* PROBLEM:
Pull each line holding the word "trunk" from the data.

Segment Open

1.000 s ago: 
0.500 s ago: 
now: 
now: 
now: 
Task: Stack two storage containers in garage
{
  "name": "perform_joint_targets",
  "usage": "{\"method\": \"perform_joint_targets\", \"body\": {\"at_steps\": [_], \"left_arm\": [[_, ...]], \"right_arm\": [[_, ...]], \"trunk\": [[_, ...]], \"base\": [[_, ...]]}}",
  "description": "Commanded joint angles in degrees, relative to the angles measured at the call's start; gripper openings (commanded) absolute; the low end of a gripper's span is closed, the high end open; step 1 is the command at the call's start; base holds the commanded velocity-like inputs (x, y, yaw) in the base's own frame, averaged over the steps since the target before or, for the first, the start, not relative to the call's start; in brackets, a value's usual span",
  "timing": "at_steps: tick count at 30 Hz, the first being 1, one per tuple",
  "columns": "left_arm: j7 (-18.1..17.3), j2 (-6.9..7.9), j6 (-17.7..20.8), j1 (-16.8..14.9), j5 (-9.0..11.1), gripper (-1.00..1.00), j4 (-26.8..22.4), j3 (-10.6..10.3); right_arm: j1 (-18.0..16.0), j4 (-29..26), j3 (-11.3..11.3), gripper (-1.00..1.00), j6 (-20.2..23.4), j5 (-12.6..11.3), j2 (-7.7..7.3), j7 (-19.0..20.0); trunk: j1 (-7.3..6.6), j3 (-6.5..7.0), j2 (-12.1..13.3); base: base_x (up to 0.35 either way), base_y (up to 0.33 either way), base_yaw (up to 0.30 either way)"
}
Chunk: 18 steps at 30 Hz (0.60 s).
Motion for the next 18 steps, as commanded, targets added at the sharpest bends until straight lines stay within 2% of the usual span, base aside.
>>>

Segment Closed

* ANSWER TO THIS TASK:
  "usage": "{\"method\": \"perform_joint_targets\", \"body\": {\"at_steps\": [_], \"left_arm\": [[_, ...]], \"right_arm\": [[_, ...]], \"trunk\": [[_, ...]], \"base\": [[_, ...]]}}",
  "columns": "left_arm: j7 (-18.1..17.3), j2 (-6.9..7.9), j6 (-17.7..20.8), j1 (-16.8..14.9), j5 (-9.0..11.1), gripper (-1.00..1.00), j4 (-26.8..22.4), j3 (-10.6..10.3); right_arm: j1 (-18.0..16.0), j4 (-29..26), j3 (-11.3..11.3), gripper (-1.00..1.00), j6 (-20.2..23.4), j5 (-12.6..11.3), j2 (-7.7..7.3), j7 (-19.0..20.0); trunk: j1 (-7.3..6.6), j3 (-6.5..7.0), j2 (-12.1..13.3); base: base_x (up to 0.35 either way), base_y (up to 0.33 either way), base_yaw (up to 0.30 either way)"

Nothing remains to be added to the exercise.